Search the data for the word "target". Reproduce every line where it is found.
(Beginning of DATA TO PROCESS)
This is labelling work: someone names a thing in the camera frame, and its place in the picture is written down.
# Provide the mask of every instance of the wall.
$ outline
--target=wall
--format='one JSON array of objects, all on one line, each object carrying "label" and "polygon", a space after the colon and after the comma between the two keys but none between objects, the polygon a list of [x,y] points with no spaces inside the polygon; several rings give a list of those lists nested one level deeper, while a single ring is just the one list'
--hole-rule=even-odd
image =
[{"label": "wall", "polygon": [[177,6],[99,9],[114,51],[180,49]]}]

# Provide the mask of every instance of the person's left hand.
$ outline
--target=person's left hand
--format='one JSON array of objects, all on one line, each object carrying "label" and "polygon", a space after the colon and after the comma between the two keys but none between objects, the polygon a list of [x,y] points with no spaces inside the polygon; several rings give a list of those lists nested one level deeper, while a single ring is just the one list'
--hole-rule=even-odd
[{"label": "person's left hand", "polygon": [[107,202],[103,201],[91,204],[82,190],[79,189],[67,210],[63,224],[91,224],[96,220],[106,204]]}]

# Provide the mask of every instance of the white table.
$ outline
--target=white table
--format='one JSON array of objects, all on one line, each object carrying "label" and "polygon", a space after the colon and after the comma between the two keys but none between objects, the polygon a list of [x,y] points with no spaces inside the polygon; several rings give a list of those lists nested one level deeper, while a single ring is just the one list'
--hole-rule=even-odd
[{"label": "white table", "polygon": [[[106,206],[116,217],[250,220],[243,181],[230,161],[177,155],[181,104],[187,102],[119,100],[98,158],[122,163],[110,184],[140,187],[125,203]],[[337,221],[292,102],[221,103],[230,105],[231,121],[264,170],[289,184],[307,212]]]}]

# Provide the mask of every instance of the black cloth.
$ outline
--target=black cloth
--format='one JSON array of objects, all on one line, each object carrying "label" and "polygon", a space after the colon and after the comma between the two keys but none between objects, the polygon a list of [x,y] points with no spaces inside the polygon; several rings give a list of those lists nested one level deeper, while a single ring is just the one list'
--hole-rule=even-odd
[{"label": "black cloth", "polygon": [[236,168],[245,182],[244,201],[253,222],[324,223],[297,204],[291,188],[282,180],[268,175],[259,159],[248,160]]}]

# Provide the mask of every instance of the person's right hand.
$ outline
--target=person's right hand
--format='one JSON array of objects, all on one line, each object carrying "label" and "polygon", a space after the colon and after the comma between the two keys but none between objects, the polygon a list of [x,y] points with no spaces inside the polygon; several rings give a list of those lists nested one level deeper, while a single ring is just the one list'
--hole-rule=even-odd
(End of DATA TO PROCESS)
**SOLUTION**.
--target=wall
--target=person's left hand
--target=white table
--target=black cloth
--target=person's right hand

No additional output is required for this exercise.